Many likelihood evaluations may be required for the sampling to converge. This
depends on the kind of model you are fitting and its dimensionality, the
sampling algorithm being used, and the kind of data that you have.  Hours or
even days per fit is not uncommon for more complex models.


Can I fit my spectrum too?
--------------------------
There are several extra considerations that come up when fitting spectroscopy

   1) Wavelength range and resolution.
      Prospector is based on FSPS, which uses the MILES spectral library.
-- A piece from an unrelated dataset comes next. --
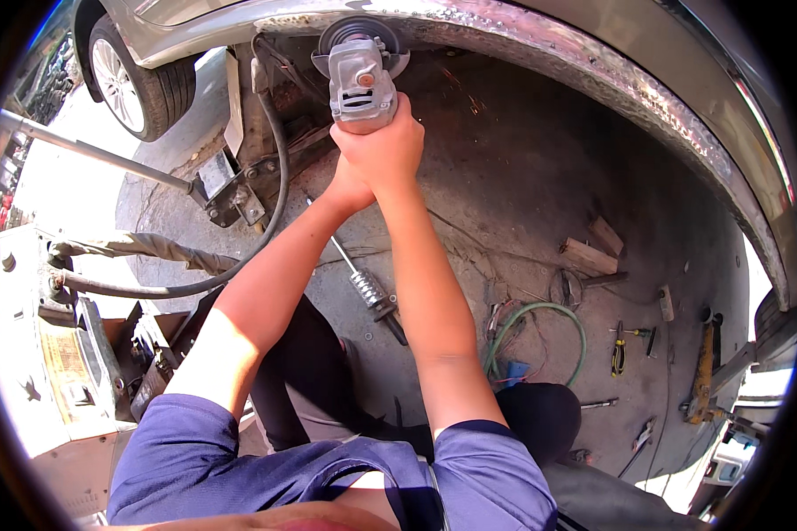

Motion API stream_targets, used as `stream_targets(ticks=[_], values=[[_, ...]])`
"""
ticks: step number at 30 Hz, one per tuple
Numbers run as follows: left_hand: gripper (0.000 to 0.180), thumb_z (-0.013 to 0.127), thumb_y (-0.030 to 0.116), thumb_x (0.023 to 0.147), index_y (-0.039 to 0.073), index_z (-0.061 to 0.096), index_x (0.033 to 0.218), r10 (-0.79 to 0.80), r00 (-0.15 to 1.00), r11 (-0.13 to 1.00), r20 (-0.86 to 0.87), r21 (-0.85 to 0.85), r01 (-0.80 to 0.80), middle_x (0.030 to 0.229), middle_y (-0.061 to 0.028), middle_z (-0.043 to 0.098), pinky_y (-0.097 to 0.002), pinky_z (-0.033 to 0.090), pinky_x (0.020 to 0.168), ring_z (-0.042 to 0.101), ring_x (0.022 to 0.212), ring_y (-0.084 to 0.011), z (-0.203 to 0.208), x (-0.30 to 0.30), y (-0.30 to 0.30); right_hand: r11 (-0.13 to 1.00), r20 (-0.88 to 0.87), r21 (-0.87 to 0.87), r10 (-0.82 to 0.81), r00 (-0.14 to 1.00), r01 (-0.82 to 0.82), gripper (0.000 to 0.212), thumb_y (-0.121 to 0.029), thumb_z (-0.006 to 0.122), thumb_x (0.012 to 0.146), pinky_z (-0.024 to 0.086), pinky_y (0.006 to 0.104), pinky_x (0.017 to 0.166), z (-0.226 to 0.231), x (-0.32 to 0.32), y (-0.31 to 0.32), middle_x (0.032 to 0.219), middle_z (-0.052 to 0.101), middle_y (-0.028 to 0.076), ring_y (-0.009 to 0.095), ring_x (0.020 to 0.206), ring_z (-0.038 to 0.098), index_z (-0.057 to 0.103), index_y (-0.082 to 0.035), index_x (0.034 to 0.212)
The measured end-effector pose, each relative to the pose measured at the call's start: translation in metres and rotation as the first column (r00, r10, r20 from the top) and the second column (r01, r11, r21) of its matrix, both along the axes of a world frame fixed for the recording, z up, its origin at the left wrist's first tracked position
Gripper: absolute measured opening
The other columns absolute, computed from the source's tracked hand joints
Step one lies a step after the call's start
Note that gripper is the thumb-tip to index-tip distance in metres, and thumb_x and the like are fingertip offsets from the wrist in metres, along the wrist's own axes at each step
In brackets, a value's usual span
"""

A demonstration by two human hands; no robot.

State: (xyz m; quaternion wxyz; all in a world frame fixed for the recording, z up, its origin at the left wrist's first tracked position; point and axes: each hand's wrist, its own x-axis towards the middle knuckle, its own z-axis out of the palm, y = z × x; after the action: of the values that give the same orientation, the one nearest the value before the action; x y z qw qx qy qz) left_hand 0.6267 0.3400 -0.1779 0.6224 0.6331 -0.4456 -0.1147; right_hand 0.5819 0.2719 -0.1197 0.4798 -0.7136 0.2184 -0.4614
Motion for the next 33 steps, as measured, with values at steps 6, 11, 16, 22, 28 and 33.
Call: stream_targets(ticks=[6,11,16,22,28,33], values=[[0.054,0.084,0.017,0.08,0.004,0.062,0.128,0.021,0.999,1.0,-0.044,0.002,-0.021,0.128,-0.0126,0.068,-0.0387,0.052,0.098,0.065,0.117,-0.0249,0.007,-0.001,0.004,0.999,-0.107,0.031,-0.02,0.994,0.024,0.062,-0.03,0.089,0.061,0.059,0.0453,0.083,0.012,-0.001,0.007,0.098,0.076,0.022,0.039,0.093,0.075,0.066,0.001,0.109],[0.053,0.083,0.016,0.081,0.004,0.062,0.128,0.007,0.996,1.0,0.086,-0.024,-0.005,0.128,-0.0122,0.067,-0.0402,0.051,0.1,0.064,0.119,-0.0243,-0.002,0.001,0.005,0.998,-0.067,0.034,-0.054,0.996,0.056,0.063,-0.034,0.09,0.06,0.059,0.0491,0.078,0.003,-0.004,0.01,0.093,0.075,0.022,0.043,0.088,0.074,0.064,-0.002,0.108],[0.06,0.085,0.017,0.079,0.004,0.059,0.131,-0.033,0.995,0.999,-0.091,0.012,0.034,0.131,-0.0115,0.065,-0.04,0.051,0.101,0.062,0.122,-0.024,-0.015,0.003,0.0,0.999,-0.132,0.018,-0.031,0.991,0.034,0.06,-0.033,0.089,0.06,0.059,0.0486,0.078,-0.005,0.001,0.003,0.094,0.075,0.024,0.044,0.088,0.073,0.064,-0.002,0.106],[0.058,0.084,0.016,0.08,0.005,0.058,0.131,-0.097,0.995,0.992,-0.018,-0.079,0.096,0.131,-0.0119,0.064,-0.0398,0.049,0.103,0.062,0.121,-0.0243,-0.013,0.012,-0.013,0.998,-0.05,0.006,-0.068,0.996,0.069,0.062,-0.035,0.089,0.06,0.059,0.0492,0.078,-0.002,-0.005,0.0,0.093,0.075,0.022,0.044,0.088,0.073,0.064,-0.003,0.107],[0.055,0.083,0.015,0.081,0.005,0.06,0.13,-0.051,0.999,0.997,-0.016,-0.067,0.05,0.131,-0.0122,0.065,-0.0394,0.049,0.102,0.062,0.123,-0.0241,-0.026,0.007,-0.012,0.999,-0.073,0.012,-0.046,0.996,0.047,0.063,-0.033,0.089,0.06,0.059,0.0484,0.08,-0.011,-0.005,0.0,0.095,0.075,0.022,0.042,0.09,0.074,0.064,-0.002,0.109],[0.056,0.083,0.016,0.082,0.005,0.058,0.131,-0.088,0.994,0.994,-0.067,0.053,0.092,0.132,-0.0114,0.063,-0.0391,0.049,0.103,0.06,0.122,-0.022,-0.029,0.008,-0.017,0.996,-0.014,0.058,-0.06,0.998,0.061,0.06,-0.028,0.087,0.062,0.059,0.046,0.078,-0.024,-0.006,-0.014,0.093,0.075,0.023,0.042,0.088,0.074,0.064,0.002,0.108]])
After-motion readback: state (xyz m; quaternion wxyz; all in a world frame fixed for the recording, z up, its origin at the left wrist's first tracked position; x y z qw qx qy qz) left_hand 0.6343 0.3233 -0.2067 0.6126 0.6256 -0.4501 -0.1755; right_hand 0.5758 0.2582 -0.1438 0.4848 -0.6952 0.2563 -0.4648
These
      have a resolution of ~2.5A FWHM from 3750AA - 7200AA restframe, and much
      lower (R~200 or so, but not actually well defined) outside this range.
      Higher resolution data (after including both velocity dispersion and
      instrumental resolution) or spectral points outside this range cannot yet
      be fit.

   2) Relatedly, line spread function.
      Prospector includes methods for FFT based smoothing of the spectra,
      assuming a gaussian LSF (in either wavelength or velocity space). There is
      also the possibility of FFT based smoothing for wavelength dependent
      gaussian dispersion (i.e. sigma_lambda = f(lambda) with f possibly a
      polynomial of lambda). In practice the smoothed spectra will be a
      combination of the library resolution plus whatever FFT smoothing is
      applied. Hopefully this can be made to match your actual data resolution,
      which is a combination of the physical velocity dispersion and the
      instrumental resolution. The smoothing is controlled by the parameters
      `sigma_smooth`, `smooth_type`, and `fftsmooth`

   3) Nebular emission.
      While prospector/FSPS include self-consistent nebular emission, the
      treatment is probably not flexible enough at the moment to fit high S/N,
      high resolution data including nebular emission (e.g. due to deviations of
      line ratios from Cloudy predictions or to complicated gas kinematics that
      are different than stellar kinematics). Thus fitting nebular lines should
      take adavantage of the nebular line amplitude optimization/marginalization
      capabilities. For very low resolution data this is less of an issue.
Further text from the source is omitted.